The only issue is possible corruption. Of course, there are always plenty of orphans in the darkness of the far future. Heck, CREED in canon was an orphan found after a Chaos Raid. If there weren't any changes to his backstory, Creed could have ended up a Night Lord.

>>57577521
It's an open question if the canon Imperium is even capable of distinguishing genetic problems from learned behavior. It's made clear in canon that people have no idea what mental disorders are.
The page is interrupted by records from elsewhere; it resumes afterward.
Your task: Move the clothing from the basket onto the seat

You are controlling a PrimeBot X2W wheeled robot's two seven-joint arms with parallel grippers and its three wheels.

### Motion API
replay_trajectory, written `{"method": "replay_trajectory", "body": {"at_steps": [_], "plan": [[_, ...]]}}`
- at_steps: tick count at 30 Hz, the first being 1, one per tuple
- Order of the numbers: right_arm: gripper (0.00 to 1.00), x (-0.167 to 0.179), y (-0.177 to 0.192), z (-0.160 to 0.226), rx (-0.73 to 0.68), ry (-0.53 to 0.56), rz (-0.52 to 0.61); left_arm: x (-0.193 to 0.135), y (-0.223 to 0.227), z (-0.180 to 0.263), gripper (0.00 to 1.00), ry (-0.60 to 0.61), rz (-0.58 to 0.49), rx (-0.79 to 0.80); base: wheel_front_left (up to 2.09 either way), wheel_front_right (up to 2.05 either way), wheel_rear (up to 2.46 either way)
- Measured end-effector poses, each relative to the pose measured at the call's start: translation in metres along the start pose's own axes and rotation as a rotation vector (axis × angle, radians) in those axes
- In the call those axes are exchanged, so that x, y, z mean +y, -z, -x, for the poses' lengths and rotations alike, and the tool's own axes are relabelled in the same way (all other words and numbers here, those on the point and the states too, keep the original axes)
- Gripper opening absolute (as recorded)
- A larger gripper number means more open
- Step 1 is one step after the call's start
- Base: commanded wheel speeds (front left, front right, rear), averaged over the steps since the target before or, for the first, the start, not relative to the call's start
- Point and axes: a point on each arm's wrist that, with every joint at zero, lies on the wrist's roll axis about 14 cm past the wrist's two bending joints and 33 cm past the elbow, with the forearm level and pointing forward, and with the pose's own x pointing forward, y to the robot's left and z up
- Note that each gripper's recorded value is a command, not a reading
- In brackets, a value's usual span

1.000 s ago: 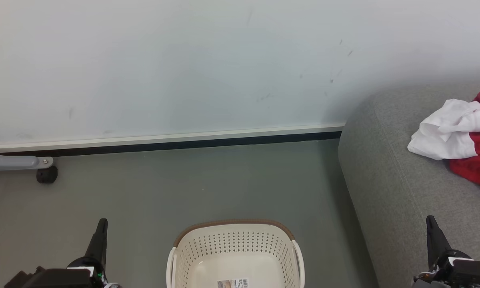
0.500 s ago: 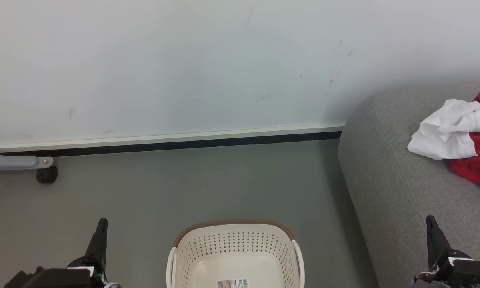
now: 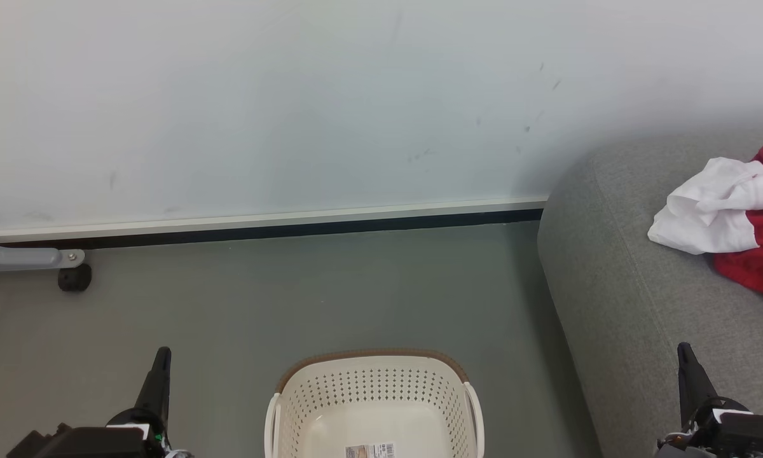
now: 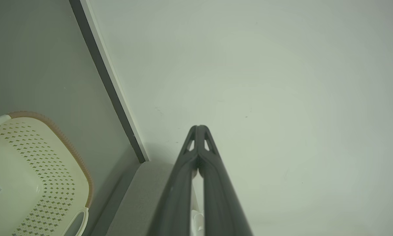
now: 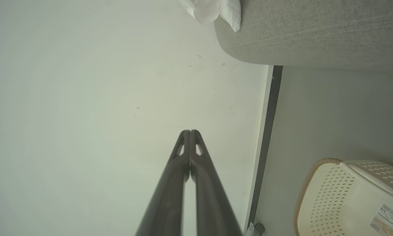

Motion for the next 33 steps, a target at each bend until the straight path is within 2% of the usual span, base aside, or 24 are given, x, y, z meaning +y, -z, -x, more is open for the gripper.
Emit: {"method": "replay_trajectory", "body": {"at_steps": [33], "plan": [[0.00,0.0001,0.0000,0.0000,0.000,0.000,0.000,-0.0008,0.0000,-0.0001,0.00,0.003,0.000,0.000,0.00,0.00,0.00]]}}
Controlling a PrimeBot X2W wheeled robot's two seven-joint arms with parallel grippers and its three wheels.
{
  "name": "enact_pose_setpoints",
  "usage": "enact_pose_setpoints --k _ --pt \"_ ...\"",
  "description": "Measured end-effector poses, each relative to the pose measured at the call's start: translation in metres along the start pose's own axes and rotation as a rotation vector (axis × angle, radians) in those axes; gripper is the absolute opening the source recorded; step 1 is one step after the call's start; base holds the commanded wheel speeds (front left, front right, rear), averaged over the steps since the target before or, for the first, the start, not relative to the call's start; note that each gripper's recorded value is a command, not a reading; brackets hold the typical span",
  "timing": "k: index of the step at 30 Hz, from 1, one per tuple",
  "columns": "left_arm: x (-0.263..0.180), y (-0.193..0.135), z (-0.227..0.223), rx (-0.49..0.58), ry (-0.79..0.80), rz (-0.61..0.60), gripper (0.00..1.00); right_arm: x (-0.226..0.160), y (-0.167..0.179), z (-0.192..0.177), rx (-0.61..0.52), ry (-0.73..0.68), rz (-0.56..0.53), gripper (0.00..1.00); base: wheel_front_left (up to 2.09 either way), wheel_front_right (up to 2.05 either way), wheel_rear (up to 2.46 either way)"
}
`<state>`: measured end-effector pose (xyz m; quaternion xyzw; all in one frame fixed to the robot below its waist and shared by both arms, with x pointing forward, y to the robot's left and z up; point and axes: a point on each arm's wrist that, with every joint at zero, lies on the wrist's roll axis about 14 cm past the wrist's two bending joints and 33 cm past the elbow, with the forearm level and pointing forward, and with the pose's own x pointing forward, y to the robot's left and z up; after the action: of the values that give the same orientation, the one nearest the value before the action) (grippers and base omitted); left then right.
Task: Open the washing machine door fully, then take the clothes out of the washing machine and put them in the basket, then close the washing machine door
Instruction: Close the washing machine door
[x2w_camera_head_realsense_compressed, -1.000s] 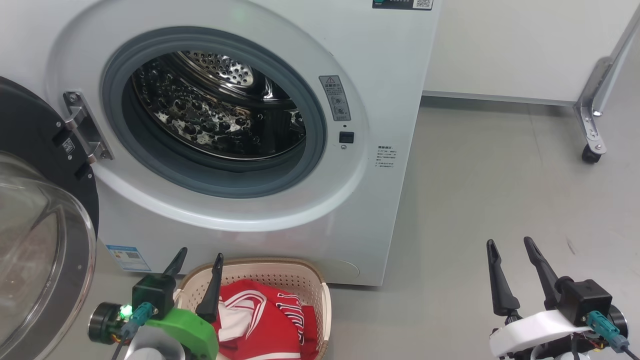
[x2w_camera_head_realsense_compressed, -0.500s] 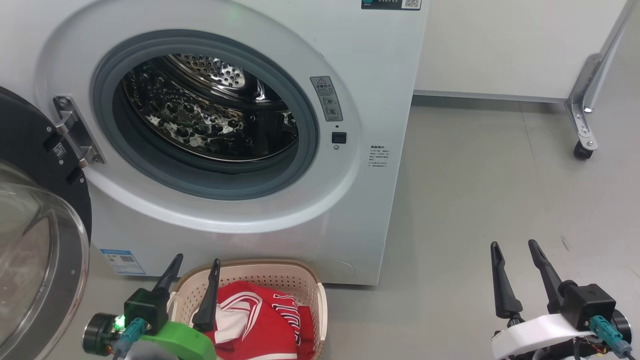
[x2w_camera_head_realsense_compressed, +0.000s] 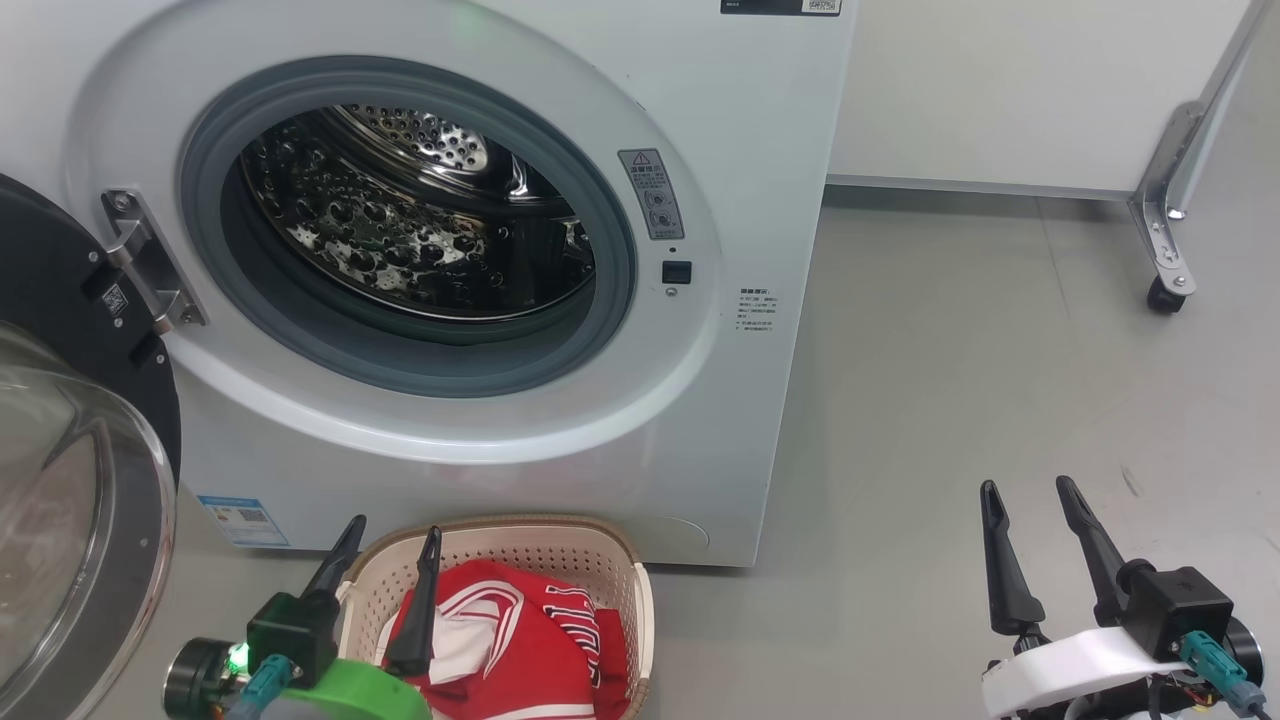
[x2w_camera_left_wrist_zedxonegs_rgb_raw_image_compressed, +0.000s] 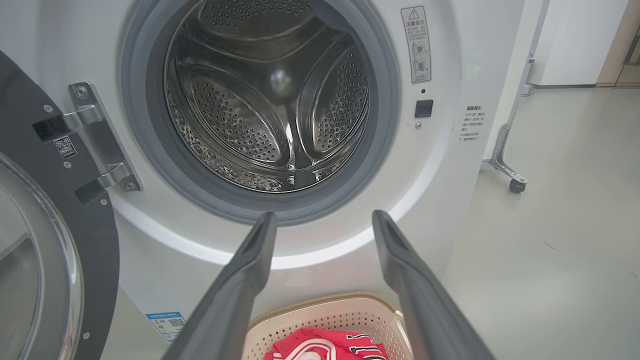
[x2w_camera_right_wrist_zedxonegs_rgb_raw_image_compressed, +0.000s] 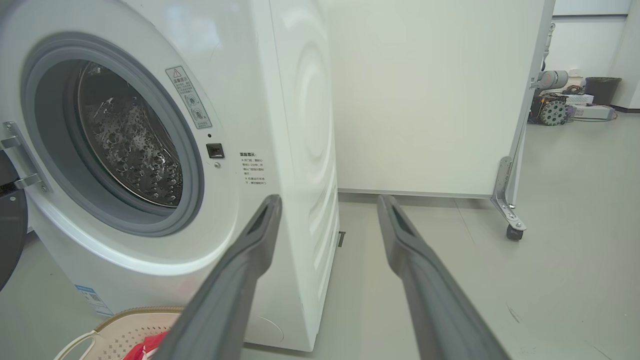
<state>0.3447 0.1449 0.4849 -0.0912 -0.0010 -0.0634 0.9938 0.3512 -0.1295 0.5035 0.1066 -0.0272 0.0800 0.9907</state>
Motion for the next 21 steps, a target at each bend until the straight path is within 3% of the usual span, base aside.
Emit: enact_pose_setpoints --k 21 --pt "-0.0066 0.0001 -0.0003 -0.005 -0.003 0.007 1.0 0.0004 0.0023 0.0007 0.002 -0.003 0.006 1.0 0.0 0.0 0.0"
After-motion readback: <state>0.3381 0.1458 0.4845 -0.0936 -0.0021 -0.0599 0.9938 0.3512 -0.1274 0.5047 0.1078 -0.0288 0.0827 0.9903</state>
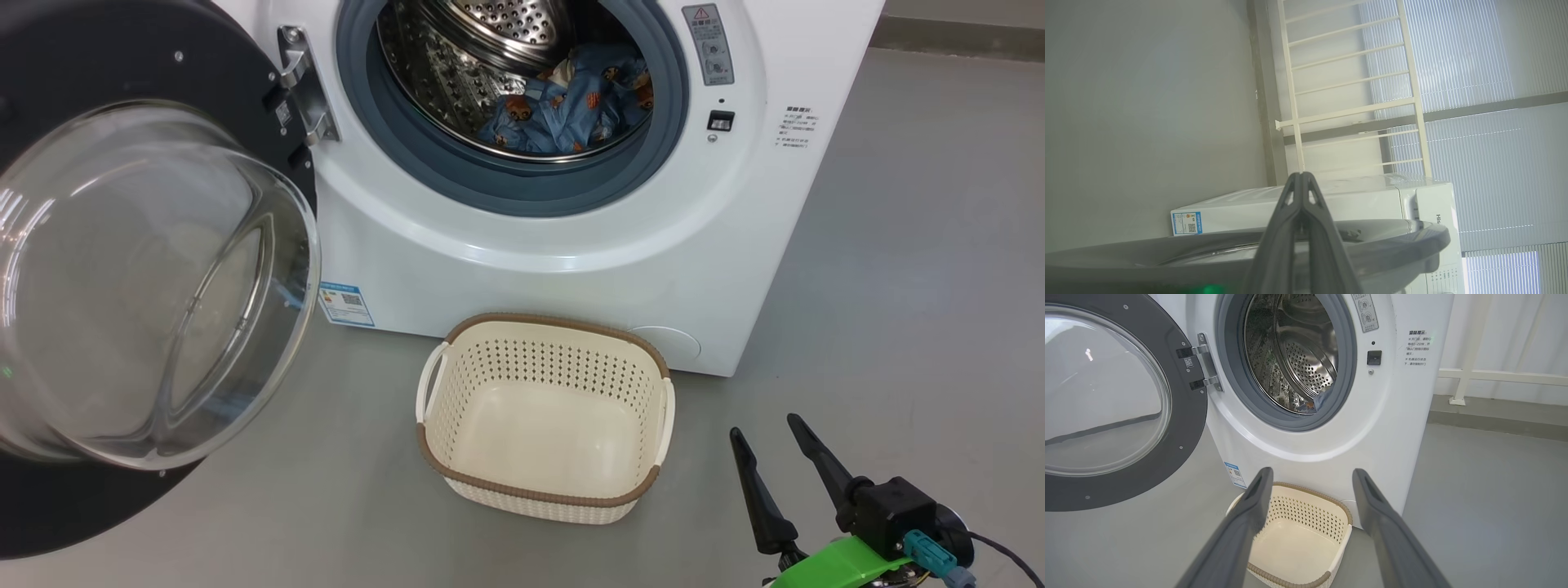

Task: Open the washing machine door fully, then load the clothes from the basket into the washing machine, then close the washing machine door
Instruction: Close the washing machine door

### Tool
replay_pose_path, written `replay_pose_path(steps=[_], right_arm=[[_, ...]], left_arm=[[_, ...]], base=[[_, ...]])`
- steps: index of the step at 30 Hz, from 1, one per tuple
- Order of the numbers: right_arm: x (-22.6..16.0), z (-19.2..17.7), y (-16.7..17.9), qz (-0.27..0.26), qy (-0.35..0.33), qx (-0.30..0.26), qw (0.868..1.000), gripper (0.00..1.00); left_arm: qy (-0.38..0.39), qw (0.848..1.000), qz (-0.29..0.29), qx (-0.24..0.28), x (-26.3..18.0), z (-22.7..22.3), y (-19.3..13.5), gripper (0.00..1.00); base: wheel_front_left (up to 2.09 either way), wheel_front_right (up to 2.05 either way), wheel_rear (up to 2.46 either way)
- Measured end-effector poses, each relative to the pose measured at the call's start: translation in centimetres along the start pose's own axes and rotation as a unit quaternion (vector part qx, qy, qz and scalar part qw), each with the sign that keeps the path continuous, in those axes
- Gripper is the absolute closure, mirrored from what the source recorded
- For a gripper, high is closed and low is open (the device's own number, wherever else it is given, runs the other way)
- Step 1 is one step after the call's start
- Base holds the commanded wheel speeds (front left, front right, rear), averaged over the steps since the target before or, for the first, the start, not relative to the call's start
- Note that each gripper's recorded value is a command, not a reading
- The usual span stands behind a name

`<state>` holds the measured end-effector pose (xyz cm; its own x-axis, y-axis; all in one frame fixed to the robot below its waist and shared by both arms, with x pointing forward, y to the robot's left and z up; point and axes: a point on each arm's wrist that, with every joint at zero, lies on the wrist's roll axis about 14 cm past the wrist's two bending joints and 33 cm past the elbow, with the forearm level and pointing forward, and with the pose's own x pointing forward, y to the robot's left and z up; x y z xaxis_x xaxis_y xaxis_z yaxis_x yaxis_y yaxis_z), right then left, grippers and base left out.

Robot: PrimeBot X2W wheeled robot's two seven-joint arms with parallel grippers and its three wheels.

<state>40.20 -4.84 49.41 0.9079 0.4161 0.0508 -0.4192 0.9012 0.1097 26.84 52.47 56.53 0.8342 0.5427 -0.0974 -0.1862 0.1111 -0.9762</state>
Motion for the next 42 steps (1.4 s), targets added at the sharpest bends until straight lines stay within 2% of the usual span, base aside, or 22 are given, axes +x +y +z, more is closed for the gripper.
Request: replay_pose_path(steps=[9,14,17,23,29,34,42], right_arm=[[-0.2,-0.2,0.3,0.003,0.004,0.006,1.0,0.0],[-0.3,-0.3,0.2,0.002,0.005,0.006,1.0,0.0],[-0.3,-0.5,0.2,0.0,0.007,0.009,1.0,0.0],[-0.2,-0.6,0.3,0.002,0.009,0.013,1.0,0.0],[-0.1,-0.7,0.6,0.005,0.01,0.02,1.0,0.0],[0.0,-0.8,1.2,0.014,0.012,0.024,1.0,0.0],[-0.1,-1.1,1.1,0.011,0.016,0.034,0.999,0.0]], left_arm=[[0.032,0.999,0.034,-0.005,-0.7,-1.8,2.6,1.0],[0.053,0.998,0.028,-0.008,-0.9,-2.5,2.4,1.0],[0.084,0.996,0.026,0.002,-1.3,-3.2,2.4,1.0],[0.153,0.988,0.004,-0.012,-2.3,-5.3,1.9,1.0],[0.236,0.97,-0.036,-0.039,-3.7,-8.6,0.4,1.0],[0.295,0.953,-0.047,-0.05,-5.6,-10.4,0.0,1.0],[0.389,0.915,-0.084,-0.063,-9.0,-14.2,-1.6,1.0]], base=[[0.0,0.0,0.0],[0.0,0.0,0.0],[0.0,0.0,0.0],[0.0,0.0,0.0],[0.0,0.0,0.0],[0.0,0.0,0.0],[0.0,0.0,0.0]])
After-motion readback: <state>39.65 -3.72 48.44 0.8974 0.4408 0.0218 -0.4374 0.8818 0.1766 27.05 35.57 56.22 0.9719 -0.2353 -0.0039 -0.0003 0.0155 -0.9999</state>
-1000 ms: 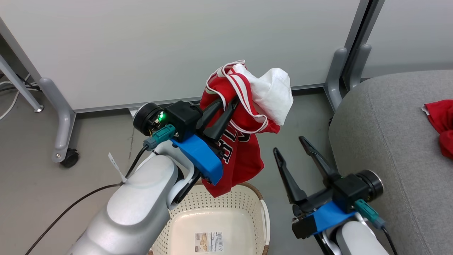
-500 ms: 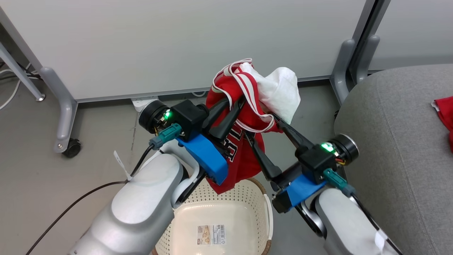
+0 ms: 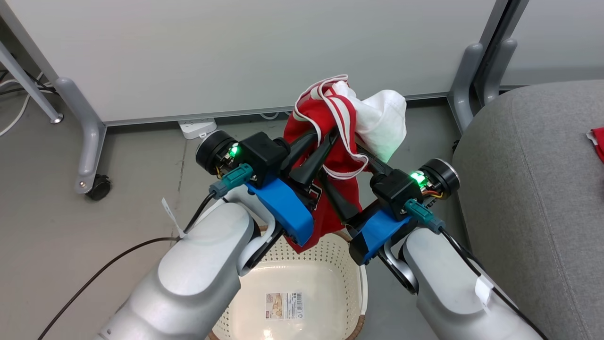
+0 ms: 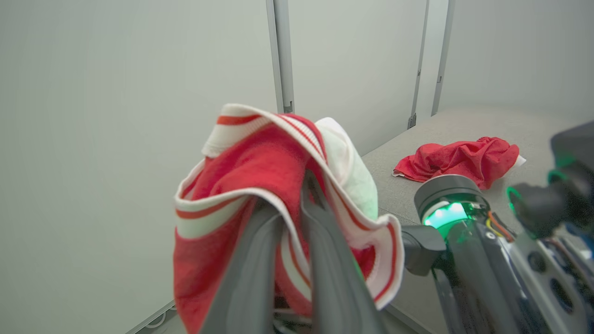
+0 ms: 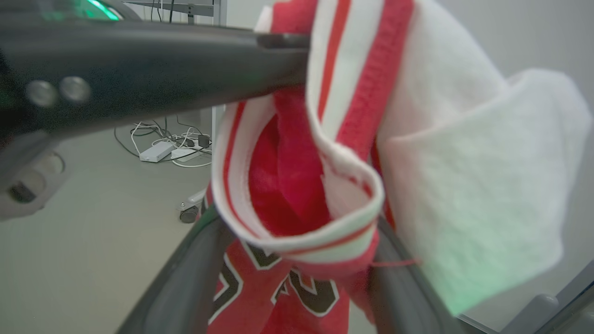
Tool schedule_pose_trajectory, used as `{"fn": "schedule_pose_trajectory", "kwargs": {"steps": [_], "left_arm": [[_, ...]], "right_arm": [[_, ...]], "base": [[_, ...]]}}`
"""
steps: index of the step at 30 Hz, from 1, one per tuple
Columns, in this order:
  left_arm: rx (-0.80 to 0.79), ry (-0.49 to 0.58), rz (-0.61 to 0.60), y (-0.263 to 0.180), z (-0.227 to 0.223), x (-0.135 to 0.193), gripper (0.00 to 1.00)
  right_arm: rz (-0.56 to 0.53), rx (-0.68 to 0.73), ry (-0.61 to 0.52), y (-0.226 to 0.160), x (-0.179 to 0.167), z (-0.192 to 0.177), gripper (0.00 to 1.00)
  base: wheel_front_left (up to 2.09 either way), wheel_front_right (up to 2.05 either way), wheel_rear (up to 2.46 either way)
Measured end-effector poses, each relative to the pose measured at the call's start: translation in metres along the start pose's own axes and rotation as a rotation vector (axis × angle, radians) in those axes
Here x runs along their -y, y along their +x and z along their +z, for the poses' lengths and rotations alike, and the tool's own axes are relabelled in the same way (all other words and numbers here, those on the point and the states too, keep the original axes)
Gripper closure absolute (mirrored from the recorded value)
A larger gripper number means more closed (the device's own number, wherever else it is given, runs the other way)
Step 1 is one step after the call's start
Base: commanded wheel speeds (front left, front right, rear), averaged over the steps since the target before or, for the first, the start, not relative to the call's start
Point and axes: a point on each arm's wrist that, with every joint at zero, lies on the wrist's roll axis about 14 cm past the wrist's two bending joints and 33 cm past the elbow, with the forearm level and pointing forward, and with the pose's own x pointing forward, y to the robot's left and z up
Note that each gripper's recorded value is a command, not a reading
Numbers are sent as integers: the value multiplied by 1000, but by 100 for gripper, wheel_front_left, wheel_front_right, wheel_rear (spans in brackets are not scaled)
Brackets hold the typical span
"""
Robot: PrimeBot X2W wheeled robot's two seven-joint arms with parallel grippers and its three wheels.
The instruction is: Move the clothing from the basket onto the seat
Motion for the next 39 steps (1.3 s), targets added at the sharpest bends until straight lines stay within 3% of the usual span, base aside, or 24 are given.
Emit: {"fn": "schedule_pose_trajectory", "kwargs": {"steps": [1,2,3,25,26,27,28,39], "left_arm": [[2,0,0,0,0,0,100],[2,0,-1,1,0,0,100],[2,0,-1,1,0,0,100],[-4,-5,-2,3,-5,-2,100],[-6,-5,-2,3,-5,-2,97],[-7,-5,-2,3,-6,-2,62],[-9,-4,-1,4,-6,-3,0],[-17,0,7,6,-11,-8,0]], "right_arm": [[0,-2,1,1,0,0,70],[1,-4,2,2,0,-1,92],[1,-4,5,3,0,-1,100],[-2,-13,23,4,0,-4,100],[-3,-13,25,4,0,-4,100],[-3,-14,27,4,0,-5,100],[-4,-14,30,4,0,-5,100],[-10,-17,40,6,3,-8,100]], "base": [[0,0,0],[0,0,0],[0,0,0],[0,0,0],[0,0,0],[0,0,0],[0,0,0],[0,0,0]]}}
Perturabo was clearly bipolar (to the point of being described by an old term used to refer to bipolar individuals) and yet no one figured it out, and in one of the novels (either Cain, Gaunt, or Last Chancers) there is an individual who is clearly suffering from OCD or schizophrenia (he claims to be hearing voices, but there's no sign of Chaos corruption) and everyone around him can't figure out what's going on and think it's some unknown form of daemonic possession (likely intentional by the author to show how regressive the Imperium is). In canon people can't conceive of the idea of someone acting strange without daemons or genestealers being involved. And even if they did know they wouldn't care or consider it divine punishment for some form of heresy.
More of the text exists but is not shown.